Am Wochenende erschien auf verschiedenen sozialen Plattformen ein Bild, das einen uniformierten Mann zeigt, der mit einem Vorschlaghammer ein umgestürztes Jesus-Abbild zerstört, offenbar das Corpus eines im Freien stehenden Kruzifixes. Ein Vorgehen, das besonders unter Christen Empörung und Schmerz auslöste. Der mutmaßliche Täter: ein Soldat der israelischen Streitkräfte (IDF), die derzeit den südlichen Teil des Libanon besetzt halten. Der palästinensische Journalist Younis Tirawi hatte das Bild auf der Plattform X veröffentlicht.
Am Sonntagabend erklärte schließlich der Sprecher der israelischen Armee, Oberstleutnant Nadav Shoshani auf X, die IDF würden die Echtheit des Fotos überprüfen. Die dargestellten Handlungen würden nicht mit den Werten der israelischen Armee und dem von den Soldaten erwarteten Verhalten übereinstimmen. Shoshani versprach eine eingehende Untersuchung des Vorfalls. Man werde gegebenenfalls Maßnahmen ergreifen.
Nach einigen Stunden folgte das Eingeständnis der IDF: Das Foto ist echt und zeigt tatsächlich ein Mitglied der israelischen Armee. Das Nordkommando der israelischen Streitkräfte leitete eine Untersuchung gegen den Soldaten und mögliche andere Beteiligte ein und versprach, "angemessene Maßnahmen" zu ergreifen. Es liege nicht in der Absicht der IDF, religiöse Symbole zu beschädigen, hieß es. Man wolle der betroffenen Gemeinde bei der Wiederaufrichtung und Renovierung der Statue behilflich sein.
Auch der israelische Außenminister Gideon Sa’ar äußerte sein Bedauern über den Vorfall.

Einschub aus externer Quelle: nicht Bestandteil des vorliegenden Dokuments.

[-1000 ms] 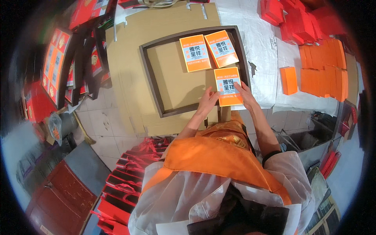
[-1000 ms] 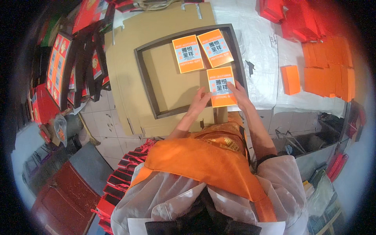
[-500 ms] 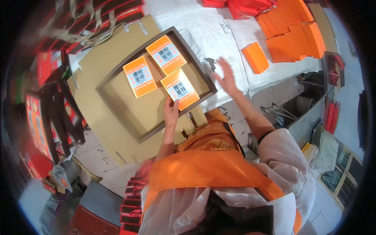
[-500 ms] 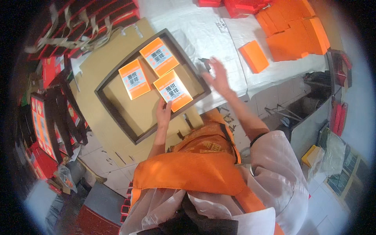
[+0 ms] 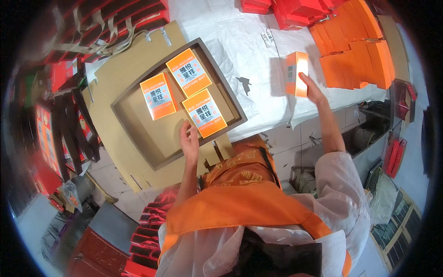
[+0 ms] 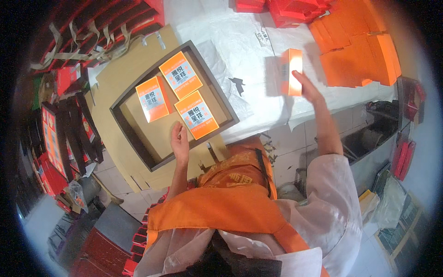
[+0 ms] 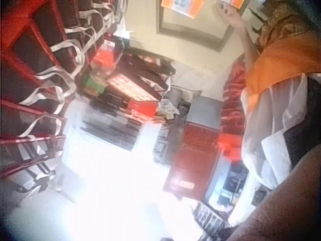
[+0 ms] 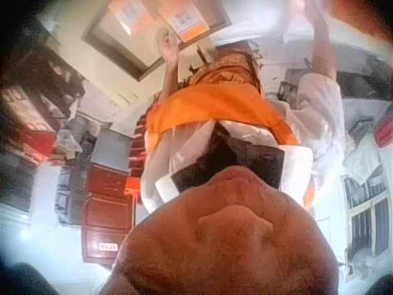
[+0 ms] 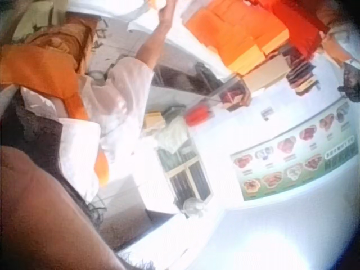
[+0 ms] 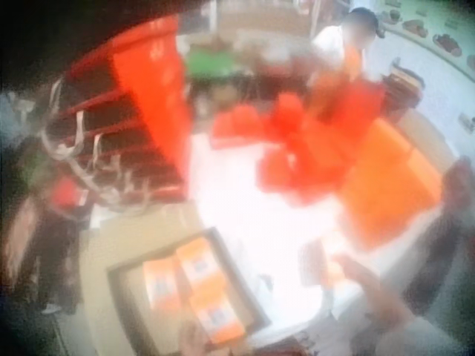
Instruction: The person assembles cardboard boxes by folding flat panels into rectangular frames. They then place orange and red inner boxes into the frames and stack the completed units on a pile.
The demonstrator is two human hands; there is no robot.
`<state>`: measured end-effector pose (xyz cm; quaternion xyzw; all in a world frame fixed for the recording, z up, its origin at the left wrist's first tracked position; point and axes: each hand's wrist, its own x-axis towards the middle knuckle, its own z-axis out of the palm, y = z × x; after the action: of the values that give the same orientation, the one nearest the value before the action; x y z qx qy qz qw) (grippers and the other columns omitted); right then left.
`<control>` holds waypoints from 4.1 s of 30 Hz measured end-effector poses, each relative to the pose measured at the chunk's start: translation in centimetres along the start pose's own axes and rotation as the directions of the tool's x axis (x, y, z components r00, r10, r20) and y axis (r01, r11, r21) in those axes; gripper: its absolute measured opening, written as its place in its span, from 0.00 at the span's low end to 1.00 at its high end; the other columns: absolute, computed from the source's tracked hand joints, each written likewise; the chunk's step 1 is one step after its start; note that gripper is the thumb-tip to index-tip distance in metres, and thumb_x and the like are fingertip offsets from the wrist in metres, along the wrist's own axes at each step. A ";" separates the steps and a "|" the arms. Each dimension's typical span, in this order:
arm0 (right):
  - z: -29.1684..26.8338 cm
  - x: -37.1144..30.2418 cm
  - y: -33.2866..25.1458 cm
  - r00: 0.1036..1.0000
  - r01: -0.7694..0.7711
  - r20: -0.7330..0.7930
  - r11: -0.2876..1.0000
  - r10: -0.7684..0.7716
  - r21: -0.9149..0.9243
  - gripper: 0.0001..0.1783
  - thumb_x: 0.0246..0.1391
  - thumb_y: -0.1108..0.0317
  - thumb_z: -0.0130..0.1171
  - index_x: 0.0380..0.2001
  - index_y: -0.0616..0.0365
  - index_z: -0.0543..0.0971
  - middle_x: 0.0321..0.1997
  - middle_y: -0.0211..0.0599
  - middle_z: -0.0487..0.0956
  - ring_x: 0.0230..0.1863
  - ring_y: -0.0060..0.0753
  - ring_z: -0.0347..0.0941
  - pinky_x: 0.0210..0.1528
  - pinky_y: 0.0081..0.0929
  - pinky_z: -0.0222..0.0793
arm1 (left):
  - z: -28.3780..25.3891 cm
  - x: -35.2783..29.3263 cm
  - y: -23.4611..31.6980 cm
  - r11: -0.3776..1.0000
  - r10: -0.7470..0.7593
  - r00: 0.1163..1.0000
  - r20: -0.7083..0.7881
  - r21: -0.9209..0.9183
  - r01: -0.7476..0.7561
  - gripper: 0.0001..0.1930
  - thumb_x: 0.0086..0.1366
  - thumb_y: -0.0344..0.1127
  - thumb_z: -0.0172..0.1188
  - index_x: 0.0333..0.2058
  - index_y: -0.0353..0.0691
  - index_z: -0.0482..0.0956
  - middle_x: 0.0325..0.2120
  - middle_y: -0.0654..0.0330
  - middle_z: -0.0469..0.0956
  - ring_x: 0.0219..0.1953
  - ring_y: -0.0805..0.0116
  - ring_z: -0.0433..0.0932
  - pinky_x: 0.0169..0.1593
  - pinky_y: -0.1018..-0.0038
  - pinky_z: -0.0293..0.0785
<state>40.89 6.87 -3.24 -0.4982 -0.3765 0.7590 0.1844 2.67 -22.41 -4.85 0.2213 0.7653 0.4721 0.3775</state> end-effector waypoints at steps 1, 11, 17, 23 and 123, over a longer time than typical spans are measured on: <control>1.8 -0.6 0.7 0.997 -0.017 0.071 0.957 -0.004 0.291 0.33 0.58 0.46 0.42 0.59 0.57 0.57 0.58 0.44 0.64 0.56 0.39 0.64 0.55 0.35 0.65 | 0.6 0.0 0.5 0.997 -0.003 0.999 0.039 -0.080 0.006 0.22 0.62 0.38 0.53 0.52 0.35 0.65 0.43 0.57 0.70 0.47 0.69 0.68 0.46 0.74 0.67; 27.4 -3.2 5.2 0.964 -0.155 0.254 0.945 0.080 0.289 0.24 0.59 0.56 0.44 0.53 0.59 0.65 0.49 0.38 0.72 0.47 0.30 0.70 0.48 0.30 0.68 | 1.2 -1.3 8.9 0.853 -0.094 0.969 0.226 -0.484 0.196 0.28 0.59 0.36 0.56 0.56 0.36 0.56 0.46 0.57 0.69 0.43 0.70 0.70 0.49 0.74 0.67; 32.0 -4.8 8.1 0.964 0.015 0.266 0.985 0.032 -0.175 0.16 0.60 0.64 0.44 0.48 0.58 0.69 0.44 0.33 0.74 0.43 0.22 0.70 0.41 0.20 0.67 | -9.2 0.1 3.1 0.922 -0.193 0.981 0.023 -0.338 0.189 0.26 0.58 0.35 0.58 0.53 0.34 0.60 0.43 0.58 0.72 0.43 0.72 0.72 0.45 0.76 0.71; 30.3 -2.6 10.2 0.987 0.159 0.038 0.953 -0.155 -0.256 0.14 0.60 0.65 0.45 0.45 0.59 0.71 0.43 0.32 0.75 0.44 0.22 0.70 0.42 0.18 0.66 | -11.1 1.8 -0.1 0.830 -0.340 0.917 0.207 -0.393 0.396 0.24 0.59 0.38 0.58 0.51 0.35 0.64 0.42 0.60 0.72 0.42 0.74 0.72 0.44 0.76 0.70; 33.8 -1.2 5.5 0.928 0.248 0.372 0.737 0.005 -0.629 0.27 0.51 0.60 0.56 0.50 0.65 0.65 0.45 0.45 0.71 0.43 0.35 0.69 0.44 0.31 0.66 | -4.8 2.2 0.7 0.747 -0.015 0.982 0.190 -0.651 0.138 0.24 0.58 0.36 0.56 0.52 0.35 0.64 0.46 0.58 0.70 0.47 0.68 0.69 0.47 0.73 0.70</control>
<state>11.70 -10.61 0.80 -0.3619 -0.6807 0.6364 -0.0254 -2.52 -23.22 -3.75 0.0819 0.5217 0.6752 0.5150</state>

In einer auf X verbreiteten Botschaft nannte er die Zerstörung der Christus-Figur "schwerwiegend und beschämend" und forderte scharfe Maßnahmen gegen denjenigen, der "diese abscheuliche Tat" begangen hat. Zu den Werten des Staates Israel gehöre es, die Toleranz zwischen den Religionen zu fördern und andere Glaubensrichtungen zu respektieren. Sa’ar bat im Namen der israelischen Regierung um Verzeihung: "Wir entschuldigen uns für diesen Vorfall und vor jedem Christen, dessen Gefühle verletzt wurden."
Israelischen Medien zufolge handelt es sich beim Ort des Geschehens um das südlibanesische Dorf Debel, das mehrheitlich von Christen bewohnt ist, die meisten davon maronitische Katholiken. Es liegt nicht weit von der israelischen Grenze entfernt. Derzeit herrscht im Libanon eine – wenn auch brüchige – Waffenruhe. Zuvor hatte die israelische Armee in der Umgebung des Dorfes Kampfeinsätze gegen die militante schiitische Organisation Hisbollah durchgeführt.
Christen machen bis zu 35 Prozent der Gesamtbevölkerung im Libanon aus. Erst Anfang April hatte Papst Leo XIV. den von der israelischen Militäroffensive betroffenen Christen im Südlibanon eine Solidaritätserklärung zukommen lassen. Dabei erwähnte er auch den Ort Debel namentlich. Ein persönlicher Besuch des Apostolischen Nuntius Paolo Borgia, der Hilfsgüter in das durch die Kampfhandlungen isolierte Dorf bringen wollte, musste damals wegen der anhaltenden israelischen Angriffe abgebrochen werden.